## What to do
Return each line of the listing that has the word "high" in it.

## Records provided

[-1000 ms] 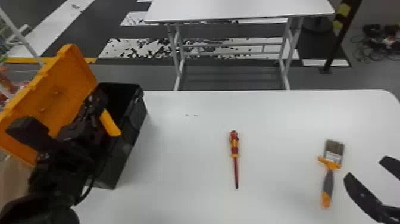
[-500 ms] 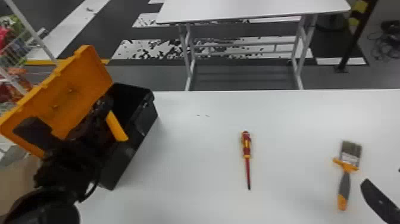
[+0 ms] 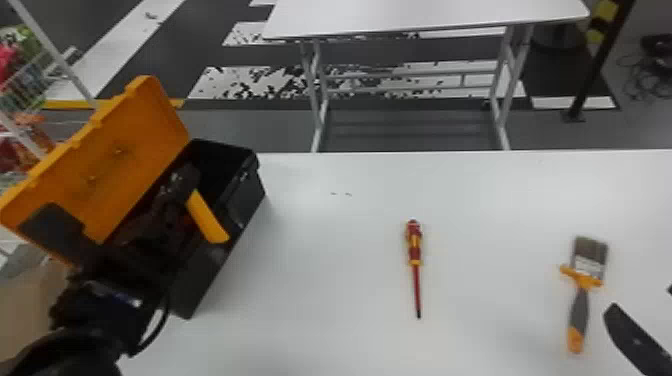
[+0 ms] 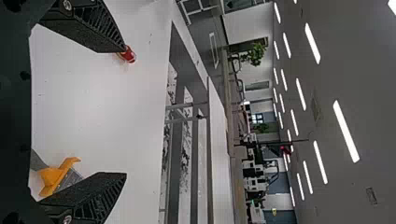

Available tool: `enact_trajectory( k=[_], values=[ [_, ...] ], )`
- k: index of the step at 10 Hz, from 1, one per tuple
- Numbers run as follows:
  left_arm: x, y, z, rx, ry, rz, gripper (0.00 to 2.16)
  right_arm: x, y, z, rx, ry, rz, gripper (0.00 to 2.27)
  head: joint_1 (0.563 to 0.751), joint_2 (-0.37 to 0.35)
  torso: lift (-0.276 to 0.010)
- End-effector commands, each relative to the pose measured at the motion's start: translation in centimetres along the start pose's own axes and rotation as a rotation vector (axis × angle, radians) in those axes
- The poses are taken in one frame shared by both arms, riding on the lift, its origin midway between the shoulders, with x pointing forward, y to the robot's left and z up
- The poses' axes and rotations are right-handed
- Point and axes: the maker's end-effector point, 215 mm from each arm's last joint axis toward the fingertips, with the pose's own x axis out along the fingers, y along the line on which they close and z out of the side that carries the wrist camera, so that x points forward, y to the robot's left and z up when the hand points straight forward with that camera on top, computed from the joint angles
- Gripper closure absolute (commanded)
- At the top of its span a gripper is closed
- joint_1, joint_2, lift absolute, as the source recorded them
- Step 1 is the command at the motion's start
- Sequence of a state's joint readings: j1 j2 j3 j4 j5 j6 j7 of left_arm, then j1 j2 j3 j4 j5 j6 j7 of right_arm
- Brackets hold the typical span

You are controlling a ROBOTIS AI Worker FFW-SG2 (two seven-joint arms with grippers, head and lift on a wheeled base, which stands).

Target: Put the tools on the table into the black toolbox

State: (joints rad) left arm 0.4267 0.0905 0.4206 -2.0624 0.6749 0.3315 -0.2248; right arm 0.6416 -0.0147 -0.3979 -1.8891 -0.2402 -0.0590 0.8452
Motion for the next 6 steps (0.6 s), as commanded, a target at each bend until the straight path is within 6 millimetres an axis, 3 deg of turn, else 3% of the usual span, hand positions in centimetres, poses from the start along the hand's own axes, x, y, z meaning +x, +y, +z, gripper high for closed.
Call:
enact_trajectory(
  k=[1, 3, 6],
  values=[
    [-1.6, -6.0, -1.4, -0.068, 0.020, -0.110, 2.14, -0.1, 0.1, -0.1, 0.008, -0.002, -0.005, 0.07, 0.695, 0.147, -0.075],
    [-2.1, -15.6, -5.6, -0.145, 0.092, -0.275, 2.14, -0.4, -2.0, -1.8, 0.029, 0.020, -0.122, 0.07, 0.695, 0.053, -0.075],
    [-3.2, -27.0, -13.4, -0.182, 0.229, -0.434, 2.14, -3.0, -6.1, -4.6, 0.010, 0.003, -0.336, 0.06, 0.695, -0.260, -0.075]
  ],
)
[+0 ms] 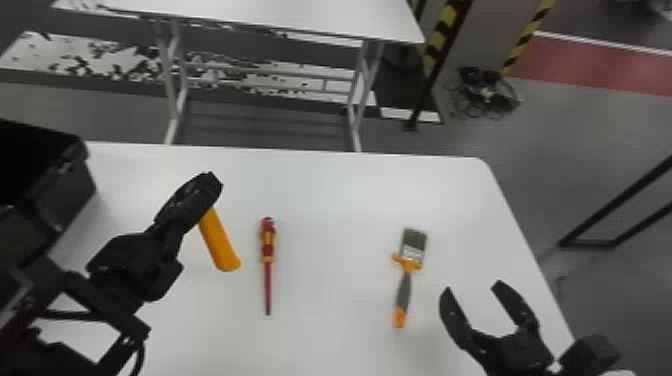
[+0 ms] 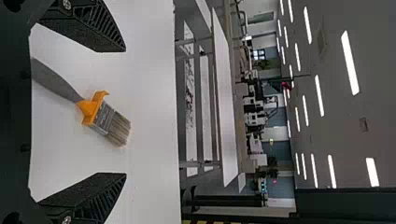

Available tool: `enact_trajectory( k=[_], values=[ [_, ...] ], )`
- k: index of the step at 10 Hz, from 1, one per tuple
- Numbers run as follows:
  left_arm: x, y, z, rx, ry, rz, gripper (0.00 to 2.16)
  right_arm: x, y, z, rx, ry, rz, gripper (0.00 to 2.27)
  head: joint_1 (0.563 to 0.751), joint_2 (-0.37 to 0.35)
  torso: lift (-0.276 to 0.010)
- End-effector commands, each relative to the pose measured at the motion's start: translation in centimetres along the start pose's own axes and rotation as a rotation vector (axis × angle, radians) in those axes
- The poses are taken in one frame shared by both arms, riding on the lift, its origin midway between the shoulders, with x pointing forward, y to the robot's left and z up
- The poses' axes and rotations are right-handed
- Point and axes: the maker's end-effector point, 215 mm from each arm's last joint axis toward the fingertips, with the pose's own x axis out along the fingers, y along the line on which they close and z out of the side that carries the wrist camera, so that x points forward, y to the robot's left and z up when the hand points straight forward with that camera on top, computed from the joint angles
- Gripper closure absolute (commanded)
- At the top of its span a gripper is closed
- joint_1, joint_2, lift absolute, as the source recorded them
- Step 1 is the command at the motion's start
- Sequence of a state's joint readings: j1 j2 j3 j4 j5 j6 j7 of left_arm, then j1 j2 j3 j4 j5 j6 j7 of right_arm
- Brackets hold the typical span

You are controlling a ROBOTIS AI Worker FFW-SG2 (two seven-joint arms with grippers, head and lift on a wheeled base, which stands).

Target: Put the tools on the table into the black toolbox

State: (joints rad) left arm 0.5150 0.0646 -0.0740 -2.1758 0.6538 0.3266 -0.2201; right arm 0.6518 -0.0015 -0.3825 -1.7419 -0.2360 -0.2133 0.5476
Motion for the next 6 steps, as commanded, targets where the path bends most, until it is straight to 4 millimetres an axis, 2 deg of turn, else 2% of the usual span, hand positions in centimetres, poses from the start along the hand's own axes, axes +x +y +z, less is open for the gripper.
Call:
enact_trajectory(
  k=[1, 3, 4, 5, 6],
  values=[
    [2.0, -4.7, -4.1, -0.023, 0.062, -0.080, 2.14, -1.6, -1.5, -0.6, -0.002, -0.037, -0.047, 0.06, 0.695, -0.350, -0.075],
    [5.0, -11.4, -8.9, -0.038, 0.132, -0.183, 2.14, -4.1, -3.3, -0.9, -0.010, -0.078, -0.097, 0.05, 0.695, -0.350, -0.075],
    [7.6, -14.5, -9.7, 0.016, 0.098, -0.237, 2.14, -4.9, -3.9, -1.2, 0.001, -0.079, -0.110, 0.05, 0.695, -0.350, -0.075],
    [10.3, -15.2, -12.0, 0.080, 0.133, -0.247, 2.14, -5.2, -4.0, -1.5, 0.003, -0.075, -0.111, 0.05, 0.695, -0.350, -0.075],
    [12.4, -14.3, -14.8, 0.134, 0.192, -0.237, 2.14, -5.6, -3.9, -1.8, 0.002, -0.070, -0.107, 0.05, 0.695, -0.350, -0.075]
  ],
)
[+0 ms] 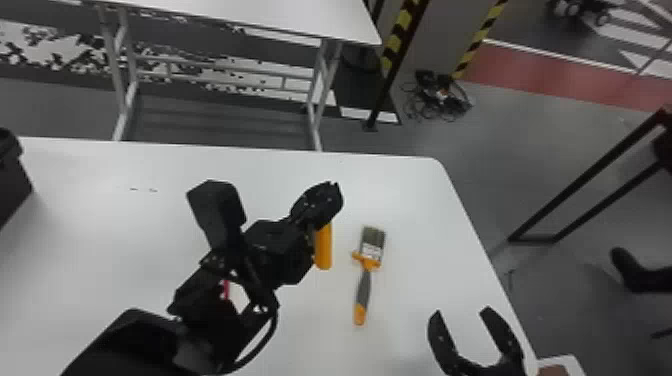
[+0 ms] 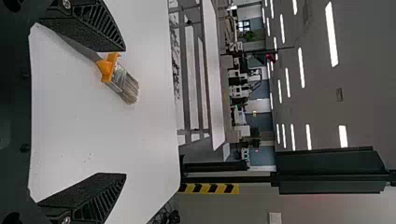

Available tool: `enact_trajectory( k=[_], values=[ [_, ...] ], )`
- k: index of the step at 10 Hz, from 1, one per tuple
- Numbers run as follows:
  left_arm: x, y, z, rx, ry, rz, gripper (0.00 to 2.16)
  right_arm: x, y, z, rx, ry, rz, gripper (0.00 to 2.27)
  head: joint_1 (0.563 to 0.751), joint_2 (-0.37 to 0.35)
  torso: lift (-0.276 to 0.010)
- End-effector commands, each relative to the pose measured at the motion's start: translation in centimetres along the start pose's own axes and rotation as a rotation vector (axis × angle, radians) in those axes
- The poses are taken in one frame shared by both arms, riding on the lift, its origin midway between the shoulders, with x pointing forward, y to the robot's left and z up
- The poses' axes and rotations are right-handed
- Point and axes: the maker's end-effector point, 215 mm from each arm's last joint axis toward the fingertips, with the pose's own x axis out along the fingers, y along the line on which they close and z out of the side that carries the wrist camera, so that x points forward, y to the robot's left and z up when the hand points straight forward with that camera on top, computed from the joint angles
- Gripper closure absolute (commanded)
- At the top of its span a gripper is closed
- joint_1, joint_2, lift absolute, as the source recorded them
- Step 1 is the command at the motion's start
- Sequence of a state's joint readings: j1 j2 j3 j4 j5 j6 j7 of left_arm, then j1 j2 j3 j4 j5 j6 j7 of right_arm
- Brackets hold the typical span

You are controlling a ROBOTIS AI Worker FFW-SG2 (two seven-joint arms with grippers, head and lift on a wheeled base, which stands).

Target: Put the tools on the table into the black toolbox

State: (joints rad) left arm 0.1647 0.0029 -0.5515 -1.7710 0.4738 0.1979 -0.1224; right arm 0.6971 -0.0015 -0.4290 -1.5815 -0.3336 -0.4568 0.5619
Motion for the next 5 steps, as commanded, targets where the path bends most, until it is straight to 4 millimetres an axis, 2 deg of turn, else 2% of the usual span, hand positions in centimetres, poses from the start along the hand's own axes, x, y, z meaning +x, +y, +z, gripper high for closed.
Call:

## Worked solution
Motion for the next 6 steps (0.6 s), as commanded, a target at each bend until the straight path is within 6 millimetres an axis, 3 deg of turn, else 3% of the usual span, hand positions in centimetres, poses from the start along the hand's own axes, x, y, z meaning +x, +y, +z, gripper high for closed.
Motion for the next 5 steps, as commanded, targets where the path bends most, until it is straight to 4 millimetres an axis, 2 deg of turn, else 2% of the usual span, hand positions in centimetres, poses from the start along the hand's own axes, x, y, z meaning +x, +y, +z, gripper high for closed.

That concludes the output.